オフホワイトのスカートとニットのアンサンブルというフェミニンな装いで会見場に現れた紫城。「最後のその日まで精いっぱい、明るく舞台をつとめたいと思います」とあいさつした。退団を決意したのは昨年末、宙組トップスターとなる貴城の相手役ヘの昇格が発表されたときだという。
「入団当初から10年を目標にしてきました。その時期に主演娘役のお話をいただいて。貴城さんが退団されることをそのときは知らなかったんですが、できれば一緒に卒業させていただきたいと思っていたので、そうなって幸せです」
その貴城からは「短い期間だけれど、これからの時間を大切に過ごそうね」と言われたそうで、「いままで以上に気持ちを引き締めて、思い出に残る作品になるようにがんばります」と話した。
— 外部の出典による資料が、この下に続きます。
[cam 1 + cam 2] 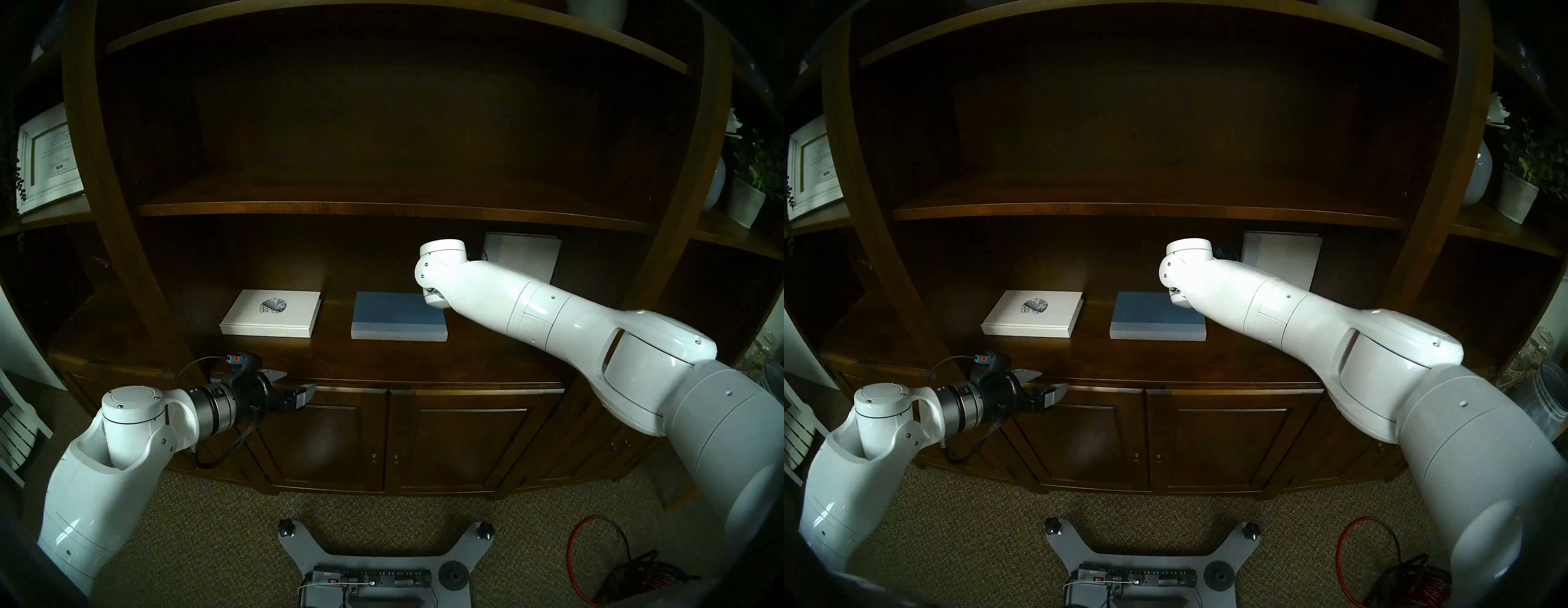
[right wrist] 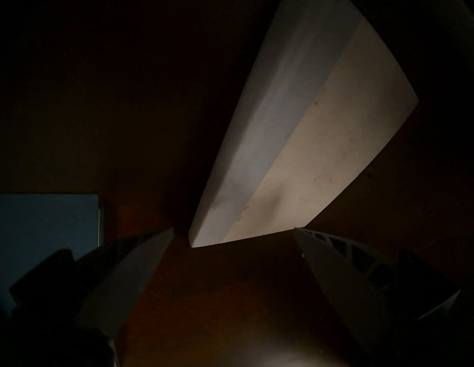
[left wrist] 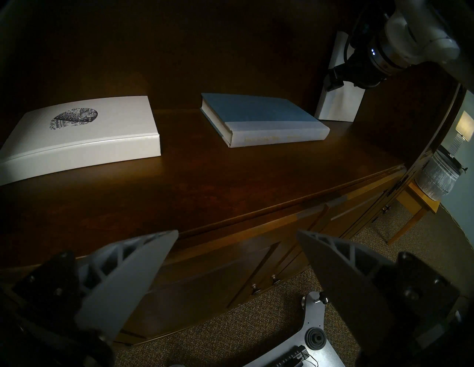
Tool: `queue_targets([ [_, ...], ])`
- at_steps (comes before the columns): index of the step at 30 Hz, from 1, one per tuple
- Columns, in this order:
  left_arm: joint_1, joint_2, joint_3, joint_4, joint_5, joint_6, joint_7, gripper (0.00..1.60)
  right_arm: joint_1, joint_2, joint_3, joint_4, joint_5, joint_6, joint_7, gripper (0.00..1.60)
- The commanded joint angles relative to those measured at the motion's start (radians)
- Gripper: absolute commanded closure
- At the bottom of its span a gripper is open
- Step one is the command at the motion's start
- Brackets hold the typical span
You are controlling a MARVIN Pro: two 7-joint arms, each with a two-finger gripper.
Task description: Close the books and align them horizontally on the shelf
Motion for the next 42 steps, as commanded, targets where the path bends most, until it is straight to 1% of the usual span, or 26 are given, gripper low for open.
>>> queue_targets([
  [1, -0.017, 0.001, -0.008, -0.02, -0.001, -0.008, -0.001, 0.0, 0.05, -0.049, -0.006, 0.045, -0.017, -0.005, -0.114, 0.0],
  [2, -0.017, 0.001, -0.008, -0.02, -0.001, -0.008, -0.001, 0.0, 0.053, -0.054, -0.011, 0.058, -0.021, -0.006, -0.096, 0.0],
  [6, -0.017, 0.001, -0.008, -0.02, -0.001, -0.008, -0.001, 0.0, 0.06, -0.09, -0.015, 0.109, -0.019, -0.008, -0.121, 0.0],
  [8, -0.017, 0.001, -0.008, -0.02, -0.001, -0.008, -0.001, 0.0, 0.063, -0.096, -0.018, 0.122, -0.02, -0.009, -0.112, 0.0],
  [9, -0.017, 0.001, -0.008, -0.02, -0.001, -0.008, -0.001, 0.0, 0.065, -0.105, -0.018, 0.134, -0.018, -0.008, -0.122, 0.0],
  [11, -0.017, 0.001, -0.008, -0.02, -0.001, -0.008, -0.001, 0.0, 0.074, -0.128, -0.022, 0.174, -0.019, -0.007, -0.112, 0.0],
  [13, -0.017, 0.001, -0.008, -0.02, -0.001, -0.008, -0.001, 0.0, 0.076, -0.133, -0.023, 0.182, -0.018, -0.005, -0.112, 0.0],
  [15, -0.017, 0.001, -0.008, -0.02, -0.001, -0.008, -0.001, 0.0, 0.084, -0.161, -0.024, 0.223, -0.016, -0.002, -0.127, 0.0],
  [16, -0.017, 0.001, -0.008, -0.02, -0.001, -0.008, -0.001, 0.0, 0.088, -0.166, -0.027, 0.237, -0.018, -0.001, -0.107, 0.0],
  [17, -0.017, 0.001, -0.008, -0.02, -0.001, -0.008, -0.001, 0.0, 0.088, -0.166, -0.027, 0.237, -0.018, -0.001, -0.107, 0.0],
  [21, -0.017, 0.001, -0.008, -0.02, -0.001, -0.009, -0.001, 0.0, 0.101, -0.202, -0.025, 0.296, -0.012, 0.005, -0.127, 0.0],
  [22, -0.017, 0.001, -0.008, -0.02, -0.001, -0.009, -0.001, 0.0, 0.108, -0.216, -0.027, 0.325, -0.013, 0.008, -0.116, 0.0],
  [25, -0.017, 0.001, -0.008, -0.02, -0.001, -0.009, -0.001, 0.0, 0.114, -0.233, -0.028, 0.356, -0.013, 0.012, -0.106, 0.0],
  [26, -0.017, 0.001, -0.008, -0.02, -0.001, -0.009, -0.001, 0.0, 0.115, -0.243, -0.026, 0.369, -0.01, 0.015, -0.123, 0.0],
  [27, -0.017, 0.001, -0.008, -0.021, -0.001, -0.009, -0.001, 0.0, 0.119, -0.25, -0.031, 0.387, -0.015, 0.016, -0.092, 0.0],
  [28, -0.017, 0.001, -0.008, -0.021, -0.001, -0.009, -0.001, 0.0, 0.118, -0.262, -0.027, 0.398, -0.01, 0.019, -0.121, 0.0],
  [29, -0.017, 0.001, -0.008, -0.021, -0.001, -0.009, -0.001, 0.0, 0.122, -0.27, -0.033, 0.42, -0.015, 0.02, -0.09, 0.0],
  [31, -0.017, 0.001, -0.008, -0.021, -0.001, -0.009, -0.001, 0.0, 0.124, -0.299, -0.031, 0.468, -0.01, 0.025, -0.106, 0.0],
  [32, -0.017, 0.001, -0.009, -0.021, -0.001, -0.009, -0.001, 0.0, 0.127, -0.308, -0.036, 0.491, -0.015, 0.026, -0.078, 0.0],
  [33, -0.017, 0.001, -0.009, -0.021, -0.001, -0.009, -0.001, 0.0, 0.127, -0.308, -0.036, 0.491, -0.015, 0.026, -0.078, 0.0],
  [34, -0.017, 0.001, -0.009, -0.021, -0.001, -0.009, -0.001, 0.0, 0.127, -0.317, -0.031, 0.503, -0.01, 0.028, -0.104, 0.0],
  [35, -0.017, 0.001, -0.009, -0.021, -0.001, -0.009, -0.001, 0.0, 0.129, -0.322, -0.036, 0.519, -0.014, 0.028, -0.076, 0.0],
  [42, -0.017, 0.001, -0.009, -0.021, -0.001, -0.009, 0.0, 0.0, 0.134, -0.382, -0.031, 0.628, -0.005, 0.035, -0.087, 0.0],
])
愛知県出身。平成9年「仮面のロマネスク」で初舞台。翌年、月組に配属される。当初は男役だったが、甘くソフトな持ち味からショーでは娘役の起用も多く、その美しさが評判になるほど。
14年1月に「
ガイズ&ドールズ」新人公演で踊り子アデレイドを演じたのを機に、娘役に転向。早くも同年6月の宝塚バウホール公演「SLAPSTICK」のメイベル役で初ヒロインに抜擢され、同年9月には「長い春の果てに」新人公演でもエヴァ役で初ヒロインをつとめた。
16年11月にはバウホール公演「THE LAST PARTY」のゼルダ役でヒロインを演じたあと、17年5月に宙組へ組替え。宙組の初代娘役だった花總まりが今年7月に退団したあと、2代目の娘役トップに昇格し、8月の福岡・博多座公演「コパカバーナ」で貴城とともにトップ・デビューしたばかりだった。
娘役に転向したことについては、「もう男役の記憶は昔のことになりましたが、まだ下級生だったのでガムシャラでしたね。娘役になってからは役も大きくなってきましたが、なりきれない部分があったかもしれません。ただ、私は舞台が好きなので、どちらに比重を置くこともなく、舞台を楽しんできました」。
思い出に残る作品を聞くと「全部なんですが、やはり『コパカバーナ』のローラとサマンサ、それに『THE LAST PARTY』のゼルダが大好きな役です」と答えた。
退団後については、「これまで宝塚のことだけを考えてきましたし、いまは卒業公演のことでいっぱい。宝塚を卒業してからゆっくりと考えたい」というにとどまった。
最後に同席した小林公一・宝塚歌劇団理事長に、「トップの理想の任期は?」という質問があったが、「任期は決まっているものではない。そのときどきの状況によるとしかいえません」との返答だった。